■ Your assignment ■
Transcribe exactly the first line of the listing below and each line that follows it, ending with the line that contains "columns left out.", and omit the remainder.

==============================

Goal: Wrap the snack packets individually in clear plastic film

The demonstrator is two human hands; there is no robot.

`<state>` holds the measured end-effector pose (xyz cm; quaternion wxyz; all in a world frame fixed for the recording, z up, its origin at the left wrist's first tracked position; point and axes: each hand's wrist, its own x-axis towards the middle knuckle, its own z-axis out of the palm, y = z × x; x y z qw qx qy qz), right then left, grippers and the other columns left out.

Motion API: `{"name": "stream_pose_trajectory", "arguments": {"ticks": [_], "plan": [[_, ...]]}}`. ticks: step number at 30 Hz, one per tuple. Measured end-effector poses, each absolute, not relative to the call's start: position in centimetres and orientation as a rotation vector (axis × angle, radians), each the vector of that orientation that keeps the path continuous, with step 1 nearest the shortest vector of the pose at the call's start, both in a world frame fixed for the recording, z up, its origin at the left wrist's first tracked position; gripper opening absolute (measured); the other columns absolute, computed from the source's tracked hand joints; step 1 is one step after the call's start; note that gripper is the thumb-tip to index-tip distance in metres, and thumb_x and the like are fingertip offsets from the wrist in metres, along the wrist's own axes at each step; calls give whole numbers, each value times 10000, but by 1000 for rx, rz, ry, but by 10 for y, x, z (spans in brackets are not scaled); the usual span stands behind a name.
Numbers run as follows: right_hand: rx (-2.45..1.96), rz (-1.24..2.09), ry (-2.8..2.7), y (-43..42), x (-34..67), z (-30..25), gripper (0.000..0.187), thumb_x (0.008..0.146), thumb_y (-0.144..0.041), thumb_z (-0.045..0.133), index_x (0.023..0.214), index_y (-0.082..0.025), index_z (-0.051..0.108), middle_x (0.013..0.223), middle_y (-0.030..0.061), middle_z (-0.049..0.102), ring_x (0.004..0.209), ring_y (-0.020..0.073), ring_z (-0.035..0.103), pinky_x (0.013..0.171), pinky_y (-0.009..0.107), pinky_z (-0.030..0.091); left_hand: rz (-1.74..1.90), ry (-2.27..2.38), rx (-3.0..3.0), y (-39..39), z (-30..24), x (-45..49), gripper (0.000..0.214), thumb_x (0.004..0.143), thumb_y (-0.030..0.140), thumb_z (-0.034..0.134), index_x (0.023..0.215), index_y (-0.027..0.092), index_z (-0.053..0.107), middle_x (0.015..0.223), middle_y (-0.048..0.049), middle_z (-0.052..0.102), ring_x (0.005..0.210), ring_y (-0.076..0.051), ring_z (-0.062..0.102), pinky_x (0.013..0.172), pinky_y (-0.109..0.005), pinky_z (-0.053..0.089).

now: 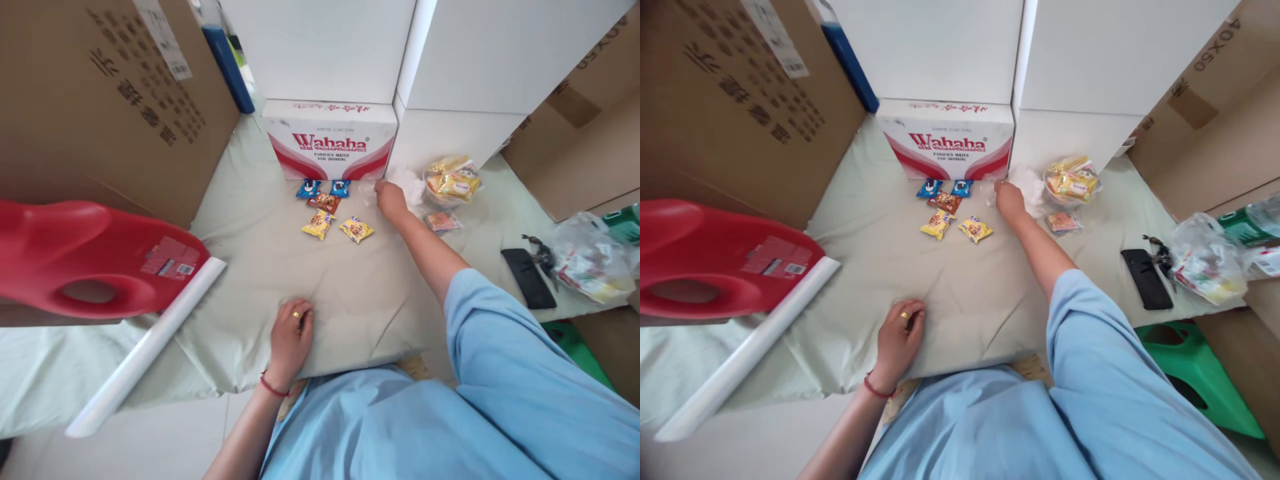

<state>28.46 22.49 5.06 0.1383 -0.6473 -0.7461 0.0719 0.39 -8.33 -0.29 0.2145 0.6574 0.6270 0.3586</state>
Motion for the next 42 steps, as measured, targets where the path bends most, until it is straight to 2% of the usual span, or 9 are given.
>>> {"name": "stream_pose_trajectory", "arguments": {"ticks": [5, 9, 12, 15, 18, 21, 28, 35, 42], "plan": [[-1276, 295, -2137, 132, 278, 61, 279, 1012, -192, 423, 1079, -186, 694, 1041, 119, 730, 1003, 244, 665, 937, 364, 494, 1070, 1776, 1381, -96, 0, 7, 275, 1005, 457, 552, 1052, 226, 693, 1003, -73, 735, 941, -220, 711, 864, -378, 573], [-921, 546, -2242, 27, 276, 65, 252, 1049, -242, 459, 1090, -234, 708, 1030, 96, 742, 958, 209, 702, 855, 330, 548, 1267, 1559, 1127, -88, 13, 26, 624, 904, 583, 702, 1393, 245, 512, 1448, -172, 568, 1256, -279, 655, 902, -405, 609], [-892, 713, -2204, -23, 273, 62, 254, 1045, -230, 483, 1114, -267, 725, 1067, 89, 755, 968, 198, 722, 832, 323, 583, 1204, 1469, 1333, -69, 25, 43, 911, 782, 519, 855, 1542, 281, 411, 1623, -182, 409, 1447, -316, 513, 1063, -475, 554], [-944, 837, -2058, -44, 273, 61, 235, 1036, -235, 520, 1099, -291, 741, 1040, 74, 762, 951, 200, 731, 823, 342, 601, 1075, 1372, 1514, -52, 31, 54, 552, 836, 418, 807, 1339, 259, 646, 1446, -135, 619, 1394, -310, 559, 1170, -518, 460], [-1016, 978, -1787, -49, 282, 62, 159, 1017, -275, 601, 1038, -305, 756, 941, 51, 750, 852, 206, 718, 776, 367, 601, 1019, 1326, 1361, -43, 30, 57, 192, 889, 406, 740, 976, 235, 752, 1063, -80, 759, 1099, -262, 693, 1081, -461, 512], [-1073, 1151, -1390, -47, 294, 60, 66, 959, -347, 717, 974, -295, 755, 868, 26, 711, 690, 171, 652, 653, 332, 571, 1056, 1311, 1080, -43, 30, 56, 256, 891, 468, 742, 916, 215, 714, 920, -50, 727, 922, -205, 684, 935, -376, 568], [-1028, 1404, -978, -39, 299, 54, 223, 825, -432, 837, 910, -281, 696, 923, 16, 678, 614, 119, 566, 562, 277, 517, 1061, 1174, 671, -52, 35, 67, 704, 807, 534, 827, 1388, 289, 513, 1517, -137, 509, 1211, -270, 670, 890, -423, 636], [-1011, 1475, -874, -38, 303, 46, 219, 861, -428, 782, 910, -280, 629, 915, 23, 683, 614, 124, 569, 517, 261, 515, 1107, 1054, 315, -34, 29, 70, 305, 753, 221, 753, 1049, 193, 683, 1085, -73, 755, 874, -152, 709, 722, -259, 574], [-1154, 1345, -603, -40, 327, 43, 377, 660, -346, 967, 822, -249, 641, 863, -28, 686, 710, 93, 644, 607, 184, 567, 1096, 899, 102, -33, 36, 54, 116, 838, 260, 696, 886, 156, 709, 817, -34, 716, 675, -122, 633, 621, -245, 544]]}}
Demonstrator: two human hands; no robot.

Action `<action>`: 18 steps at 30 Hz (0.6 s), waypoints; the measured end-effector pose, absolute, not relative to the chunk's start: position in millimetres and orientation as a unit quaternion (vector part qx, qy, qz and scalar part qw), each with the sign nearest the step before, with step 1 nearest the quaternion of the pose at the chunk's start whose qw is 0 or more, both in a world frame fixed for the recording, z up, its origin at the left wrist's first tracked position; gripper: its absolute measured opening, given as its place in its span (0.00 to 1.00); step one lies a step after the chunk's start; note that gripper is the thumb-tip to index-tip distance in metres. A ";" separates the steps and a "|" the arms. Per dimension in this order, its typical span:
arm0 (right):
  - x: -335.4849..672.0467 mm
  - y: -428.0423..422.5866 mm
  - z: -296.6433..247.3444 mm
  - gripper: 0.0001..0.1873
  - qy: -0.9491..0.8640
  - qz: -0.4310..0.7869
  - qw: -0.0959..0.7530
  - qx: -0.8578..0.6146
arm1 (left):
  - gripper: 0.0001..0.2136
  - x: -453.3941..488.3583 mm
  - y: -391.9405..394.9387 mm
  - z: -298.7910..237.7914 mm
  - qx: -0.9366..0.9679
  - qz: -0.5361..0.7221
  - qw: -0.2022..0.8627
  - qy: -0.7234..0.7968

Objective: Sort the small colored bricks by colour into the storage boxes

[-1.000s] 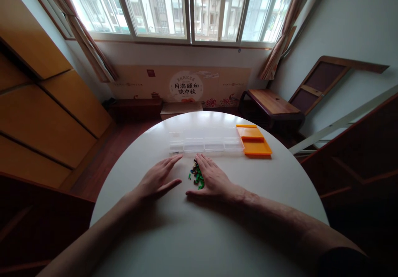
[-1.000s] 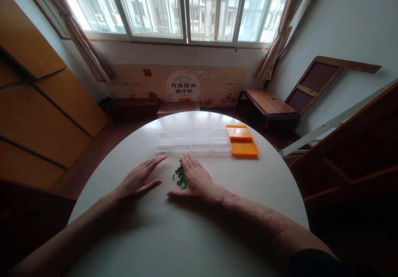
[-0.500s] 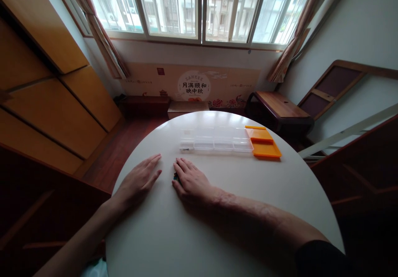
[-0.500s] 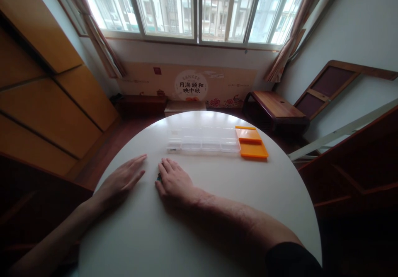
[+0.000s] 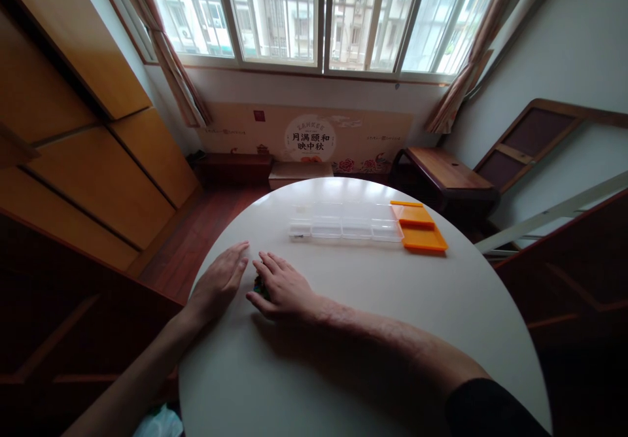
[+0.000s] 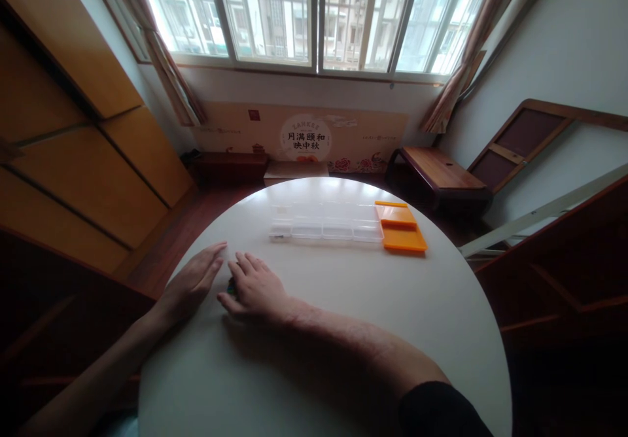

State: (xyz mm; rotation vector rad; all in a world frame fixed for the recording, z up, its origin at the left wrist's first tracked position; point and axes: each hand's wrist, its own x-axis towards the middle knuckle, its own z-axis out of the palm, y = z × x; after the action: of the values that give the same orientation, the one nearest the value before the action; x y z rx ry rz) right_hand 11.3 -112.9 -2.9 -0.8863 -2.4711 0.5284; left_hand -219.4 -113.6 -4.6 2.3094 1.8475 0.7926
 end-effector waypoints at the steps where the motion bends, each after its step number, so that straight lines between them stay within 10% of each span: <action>1: 16.6 -111.0 -1.0 0.41 -0.895 0.205 0.237 -0.318 | 0.27 -218.7 -114.2 -3.5 0.755 0.258 0.037 0.601; 18: 315.1 -154.3 3.4 0.39 -0.862 0.101 0.227 -0.442 | 0.30 -25.3 -139.6 26.0 0.867 0.190 0.031 0.459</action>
State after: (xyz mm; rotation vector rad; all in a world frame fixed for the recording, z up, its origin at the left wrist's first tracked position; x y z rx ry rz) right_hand 315.1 -154.3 3.4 -1.2178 -2.3759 0.2791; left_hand -25.3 -139.6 26.0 2.6723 1.4160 0.5861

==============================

■ Written response ■
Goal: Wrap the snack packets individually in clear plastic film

The demonstrator is two human hands; there is no robot.

`<state>` holds the measured end-effector pose (xyz cm; quaternion wxyz; all in a world frame fixed for the recording, z up, its origin at the left wrist's first tracked position; point and axes: each hand's wrist, its own x-axis towards the middle knuckle, its own z-axis out of the palm, y = z × x; x y z qw qx qy qz), right then left, grippers and the other columns left out.

Here the work on this exercise is complete.